"Life Is Hard For A Reason.
A Good Reason. Plus Hot Chicks"
by John Wilder
"I bought the book "Dune" by Frank Herbert when I was a kid. I still recall buying it as it was on one of the monthly trips we took to the book store when we ventured off of Mount Wilder. Ma Wilder was horribly indulgent when it came to books or other healthy creative outlets, like model kits. Books had an unlimited budget around the house, and she never particularly cared which books, as long as I was reading them. As such, at two or three novels a week from age 10 to 16, I read a lot. I still do.
"Dune "was one of those. I read it before I started driving. I remember reading it in the time after finishing mowing Grandma Wilder’s lawn and before I was picked on a beautiful summer day decades ago. One thing that struck me is the description in the book of the planet Salusa Secundus. As a kid I mentally pronounced it “Salsa” Secundus, and, well, it is a pretty spicy planet.

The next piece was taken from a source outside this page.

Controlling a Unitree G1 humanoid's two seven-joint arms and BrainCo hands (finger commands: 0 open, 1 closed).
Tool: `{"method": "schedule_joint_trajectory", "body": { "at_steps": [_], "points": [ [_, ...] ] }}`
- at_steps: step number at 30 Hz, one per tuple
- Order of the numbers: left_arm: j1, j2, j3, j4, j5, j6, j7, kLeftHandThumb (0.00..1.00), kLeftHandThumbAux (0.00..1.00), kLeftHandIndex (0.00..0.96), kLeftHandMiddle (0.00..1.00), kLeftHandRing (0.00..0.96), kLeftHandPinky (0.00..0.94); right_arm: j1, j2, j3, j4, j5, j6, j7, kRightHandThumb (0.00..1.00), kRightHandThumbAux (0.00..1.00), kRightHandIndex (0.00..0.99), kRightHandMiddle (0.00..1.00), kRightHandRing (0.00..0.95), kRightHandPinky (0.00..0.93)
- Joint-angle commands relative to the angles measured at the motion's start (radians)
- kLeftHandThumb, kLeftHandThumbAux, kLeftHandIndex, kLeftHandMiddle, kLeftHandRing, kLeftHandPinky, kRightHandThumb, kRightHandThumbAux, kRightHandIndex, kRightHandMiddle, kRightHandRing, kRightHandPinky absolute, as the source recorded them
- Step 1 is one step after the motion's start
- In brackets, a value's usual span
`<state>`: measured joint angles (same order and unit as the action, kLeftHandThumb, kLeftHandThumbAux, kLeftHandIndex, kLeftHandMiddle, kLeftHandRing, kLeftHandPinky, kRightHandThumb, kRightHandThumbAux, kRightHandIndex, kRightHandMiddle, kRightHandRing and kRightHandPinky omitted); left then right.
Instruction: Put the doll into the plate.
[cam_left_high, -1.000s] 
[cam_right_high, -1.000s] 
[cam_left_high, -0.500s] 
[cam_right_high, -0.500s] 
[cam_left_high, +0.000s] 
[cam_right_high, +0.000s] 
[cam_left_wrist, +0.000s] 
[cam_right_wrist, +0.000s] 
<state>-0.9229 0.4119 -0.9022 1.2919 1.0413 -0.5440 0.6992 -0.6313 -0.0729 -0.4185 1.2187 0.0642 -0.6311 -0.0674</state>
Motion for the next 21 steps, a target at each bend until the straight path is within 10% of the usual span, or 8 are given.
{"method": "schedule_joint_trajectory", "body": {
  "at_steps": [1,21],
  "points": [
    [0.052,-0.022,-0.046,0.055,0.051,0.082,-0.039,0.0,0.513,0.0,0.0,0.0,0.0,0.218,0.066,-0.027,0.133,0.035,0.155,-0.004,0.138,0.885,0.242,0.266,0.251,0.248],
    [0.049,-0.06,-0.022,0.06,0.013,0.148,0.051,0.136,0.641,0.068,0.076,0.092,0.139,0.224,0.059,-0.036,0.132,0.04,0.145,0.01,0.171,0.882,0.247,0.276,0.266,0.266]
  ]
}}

In Herbert’s description, Salusa Secundus was a hell world, horrible weather, murderous beasts, extreme temperatures, awful terrain. It was also the Emperor’s prison where he tossed away the worst criminals of his interstellar empire. The mortality rate among new prisoners is higher than sixty percent. Yet, here was where the Emperor got his fanatical and tough warriors, the feared Hardeharhar. Oops, different book. I mean the Sardaukar®. Why there? Well, if you could survive there, you could survive on any planet that a man could live on. And if you could make it though the gauntlet of prisoners trying to kill you, congratulations, you survived the initiation process.
The idea isn’t a new one. The Spartans had a similar story, as retold by Plutarch, who, despite his name, was not Mickey Mouse’s™ dog: "Another boy, when some of his companions had stolen a young fox and delivered it to him, hid it under his gown; and though the angry little beast bit through his side to his very guts, he endured it quietly, that he might not be discovered. When the searchers were gone [his friends] chid him roundly, saying, ‘It had been better to produce the fox, than thus to conceal him by losing your own life.’ ‘No, no!’ said he, smiling, ‘it is better to die than to be detected in a base attempt at theft.’

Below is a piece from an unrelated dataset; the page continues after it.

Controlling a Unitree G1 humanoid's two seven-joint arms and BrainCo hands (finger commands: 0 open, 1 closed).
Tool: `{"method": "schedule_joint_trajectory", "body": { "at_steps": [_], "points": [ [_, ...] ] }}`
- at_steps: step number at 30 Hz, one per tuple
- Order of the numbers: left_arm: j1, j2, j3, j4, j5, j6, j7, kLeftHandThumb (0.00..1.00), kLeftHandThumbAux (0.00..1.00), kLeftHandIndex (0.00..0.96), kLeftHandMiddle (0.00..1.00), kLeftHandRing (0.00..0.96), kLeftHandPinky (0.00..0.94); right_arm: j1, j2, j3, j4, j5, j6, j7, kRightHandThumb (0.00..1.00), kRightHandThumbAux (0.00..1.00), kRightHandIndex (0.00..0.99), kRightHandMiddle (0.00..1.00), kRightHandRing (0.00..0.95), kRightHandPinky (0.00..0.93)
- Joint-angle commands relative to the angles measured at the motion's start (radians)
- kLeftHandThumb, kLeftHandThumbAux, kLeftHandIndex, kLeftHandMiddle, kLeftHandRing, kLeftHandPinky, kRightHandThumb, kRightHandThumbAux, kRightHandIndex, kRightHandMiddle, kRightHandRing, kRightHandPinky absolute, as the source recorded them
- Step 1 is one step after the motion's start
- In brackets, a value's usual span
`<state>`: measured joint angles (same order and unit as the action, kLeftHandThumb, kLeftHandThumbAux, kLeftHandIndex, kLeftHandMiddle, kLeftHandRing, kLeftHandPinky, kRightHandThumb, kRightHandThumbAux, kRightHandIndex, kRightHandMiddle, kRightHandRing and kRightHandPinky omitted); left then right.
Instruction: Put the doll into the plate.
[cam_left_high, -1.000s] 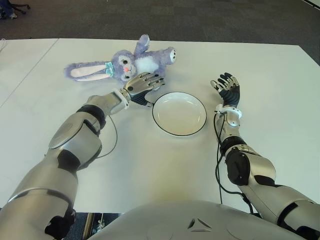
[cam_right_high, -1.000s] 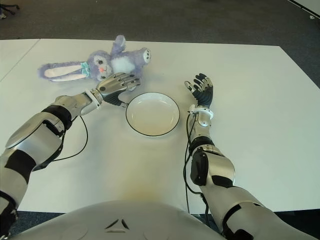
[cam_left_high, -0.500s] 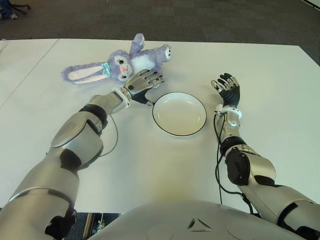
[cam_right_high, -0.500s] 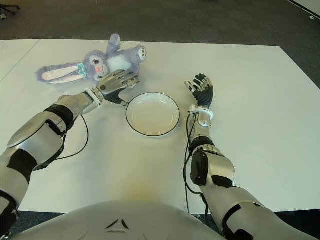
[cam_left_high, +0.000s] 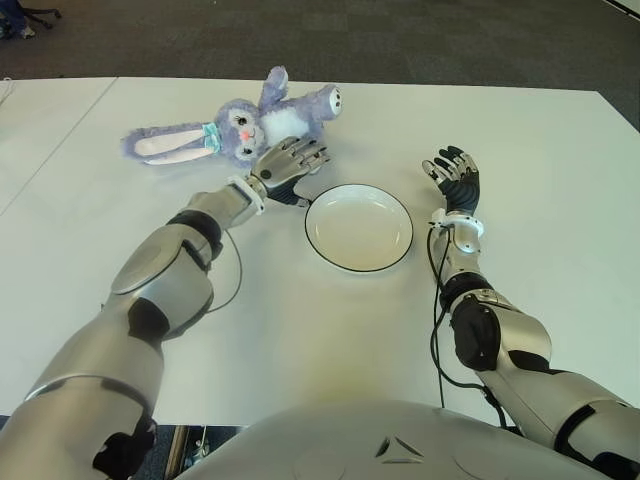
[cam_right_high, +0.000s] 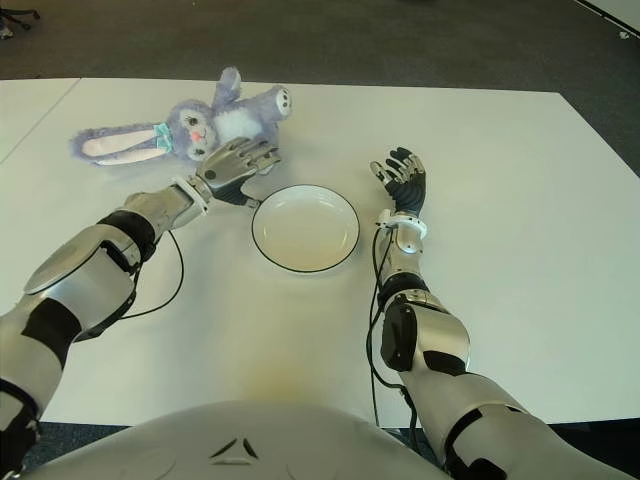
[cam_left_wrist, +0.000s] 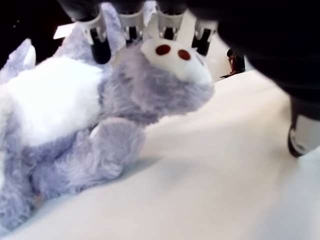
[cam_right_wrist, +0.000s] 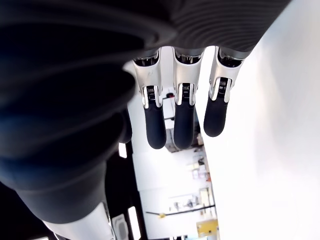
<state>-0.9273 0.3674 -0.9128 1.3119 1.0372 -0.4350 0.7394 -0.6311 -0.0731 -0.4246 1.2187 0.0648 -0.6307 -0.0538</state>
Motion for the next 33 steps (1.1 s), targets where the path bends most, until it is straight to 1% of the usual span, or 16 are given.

Our teacher told us this story when I was in second grade. Yes. They told it in a somewhat different variation, but they were telling it to seven-year-olds. No trigger warning. No safe space. Just a story about a kid who was so tough that he’d let a fox eat his intestines rather than show weakness. I think I have an idea where Herbert took his inspiration for the Hardeharhar from.

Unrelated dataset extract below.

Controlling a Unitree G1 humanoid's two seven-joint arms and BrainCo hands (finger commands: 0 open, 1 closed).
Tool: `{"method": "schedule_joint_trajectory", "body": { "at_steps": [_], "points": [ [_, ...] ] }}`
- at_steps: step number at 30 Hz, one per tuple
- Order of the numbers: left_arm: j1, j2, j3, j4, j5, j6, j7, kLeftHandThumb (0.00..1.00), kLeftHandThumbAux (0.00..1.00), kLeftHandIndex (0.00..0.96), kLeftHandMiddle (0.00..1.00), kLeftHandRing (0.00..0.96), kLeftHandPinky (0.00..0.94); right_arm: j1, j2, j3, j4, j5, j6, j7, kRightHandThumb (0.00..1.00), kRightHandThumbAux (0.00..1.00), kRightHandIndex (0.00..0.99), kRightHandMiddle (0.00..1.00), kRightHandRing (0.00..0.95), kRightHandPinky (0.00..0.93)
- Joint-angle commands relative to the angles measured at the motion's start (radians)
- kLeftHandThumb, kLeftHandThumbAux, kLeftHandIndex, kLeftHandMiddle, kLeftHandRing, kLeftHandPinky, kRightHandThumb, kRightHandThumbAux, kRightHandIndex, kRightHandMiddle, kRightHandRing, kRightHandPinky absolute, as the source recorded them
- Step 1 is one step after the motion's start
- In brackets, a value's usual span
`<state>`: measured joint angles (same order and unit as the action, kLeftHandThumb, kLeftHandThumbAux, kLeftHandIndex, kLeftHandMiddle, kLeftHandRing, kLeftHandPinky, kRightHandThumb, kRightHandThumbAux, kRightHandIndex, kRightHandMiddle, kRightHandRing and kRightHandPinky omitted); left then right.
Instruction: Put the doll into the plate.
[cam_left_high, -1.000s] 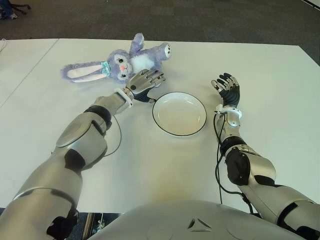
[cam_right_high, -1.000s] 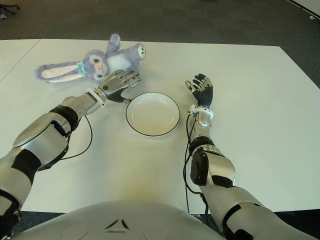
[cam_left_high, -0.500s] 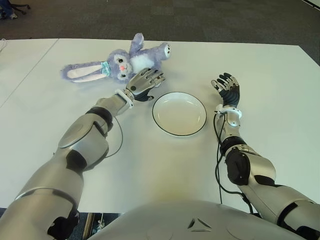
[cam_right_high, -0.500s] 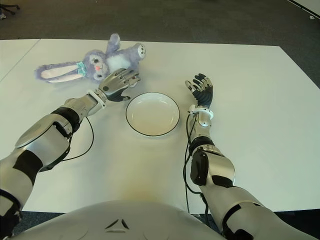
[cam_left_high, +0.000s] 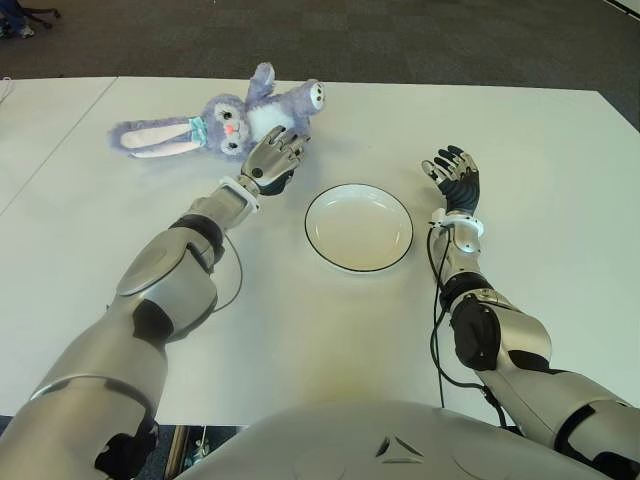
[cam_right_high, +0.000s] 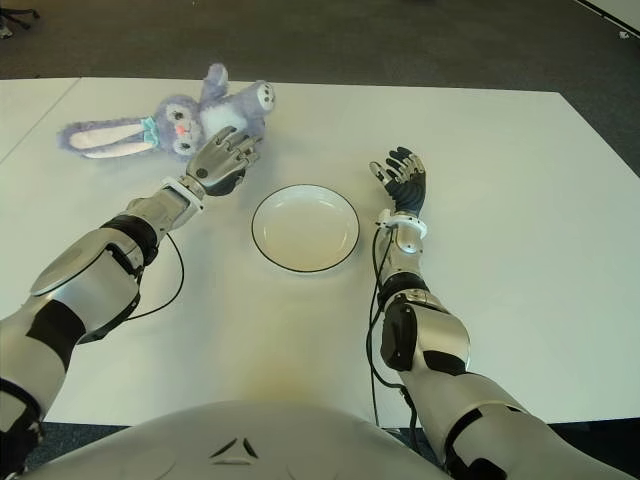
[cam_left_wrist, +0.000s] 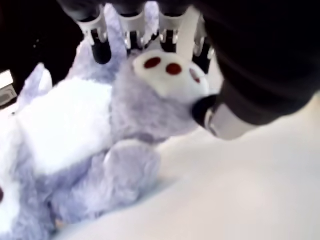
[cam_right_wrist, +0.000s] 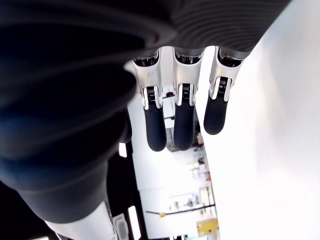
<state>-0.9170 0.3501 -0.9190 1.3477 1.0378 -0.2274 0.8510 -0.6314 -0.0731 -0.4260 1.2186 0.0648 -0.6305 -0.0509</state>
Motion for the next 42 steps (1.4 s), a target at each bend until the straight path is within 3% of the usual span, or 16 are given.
{"method": "schedule_joint_trajectory", "body": {
  "at_steps": [1,6,9,17,30,42],
  "points": [
    [0.013,-0.004,-0.016,0.028,0.035,0.076,0.092,0.94,0.655,0.451,0.42,0.475,0.461,0.222,0.052,-0.029,0.132,0.037,0.151,-0.008,0.152,0.898,0.245,0.275,0.258,0.238],
    [0.012,-0.004,-0.021,0.03,0.04,0.116,0.137,0.947,0.652,0.456,0.434,0.476,0.489,0.221,0.052,-0.029,0.133,0.036,0.152,-0.008,0.162,0.898,0.247,0.275,0.255,0.23],
    [0.009,-0.002,-0.02,0.03,0.037,0.13,0.151,0.998,0.663,0.452,0.426,0.429,0.452,0.222,0.052,-0.028,0.132,0.035,0.15,-0.005,0.161,0.893,0.24,0.268,0.245,0.212],
    [0.002,0.005,0.006,0.034,0.011,0.142,0.161,1.0,0.66,0.485,0.449,0.415,0.441,0.222,0.052,-0.023,0.134,0.029,0.157,-0.013,0.145,0.9,0.238,0.265,0.242,0.216],
    [-0.002,0.021,0.065,0.029,-0.032,0.1,0.151,1.0,0.658,0.411,0.476,0.465,0.455,0.22,0.055,-0.037,0.133,0.041,0.149,0.002,0.184,0.898,0.255,0.273,0.255,0.225],
    [0.0,0.036,0.091,0.022,-0.037,0.072,0.156,1.0,0.656,0.401,0.496,0.484,0.456,0.22,0.056,-0.035,0.133,0.033,0.149,-0.006,0.203,0.887,0.265,0.284,0.27,0.252]
  ]
}}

This is a story that resonates, and the deeper it resonates the truer it is. We don’t become strong by being bathed in rose water and sleeping on satin sheets and eating our fill of lemon-cream PEZ© every day, and sailors don’t become captains on calm seas.
We don’t become emotionally strong by never facing hardship. We don’t become physically strong by sitting on a couch. We don’t live lives of purpose without getting bruised. Any thing of purpose and worth that one might do will be opposed. Period. Either the odds are against it, the gods are against it, or other people are against it. Sometimes all three.
These are the good fights, if founded in the True, Beautiful and Good. These are the things that are worth the time and effort and pain. These are the things that my scar tissue prepared me for. A life that is based on something that Epictetus said: "Don’t you understand that amounts to saying that I would so prepare myself to endure, and then let anything happen that will happen?"
That’s a strong statement. And in a life filled with challenges, it’s hard to understand sometimes why we faced the challenges we did, why we have the scars and bruises that we do. I think it’s because if they didn’t break us and they made us better prepared. Yeah, even Nietzsche was right a time or two, if you include his magnificent mustache.
What then, does this leave us with? We have today. We have this moment. We have the amazing gift that we can do anything we wish to right now. We can make vows to change the world, we can dedicate (or rededicate) ourselves to fighting for what we know is True, Beautiful, and Good. And that’s why we’re here. We’re not here for comfort. We’re not here for leisure. We’re not here for quiet. A quiet universe is a dead universe. A universe without conflict is a dead universe. A universe without purpose is a dead universe.
We do not live in a dead universe. We’re breathing, fighting, aberrations, statistical flukes and inconvenient, stubborn fools fighting against entropy and common sense. We see the world and keep going, because, deep down, we have our choices, our reasoned choices that allow us to get up to fight another day. Or give up. Me? I choose to keep going, come what may. Besides, now I’m hungry and am looking for chips and salsa. Extra spicy. I think I’m ready."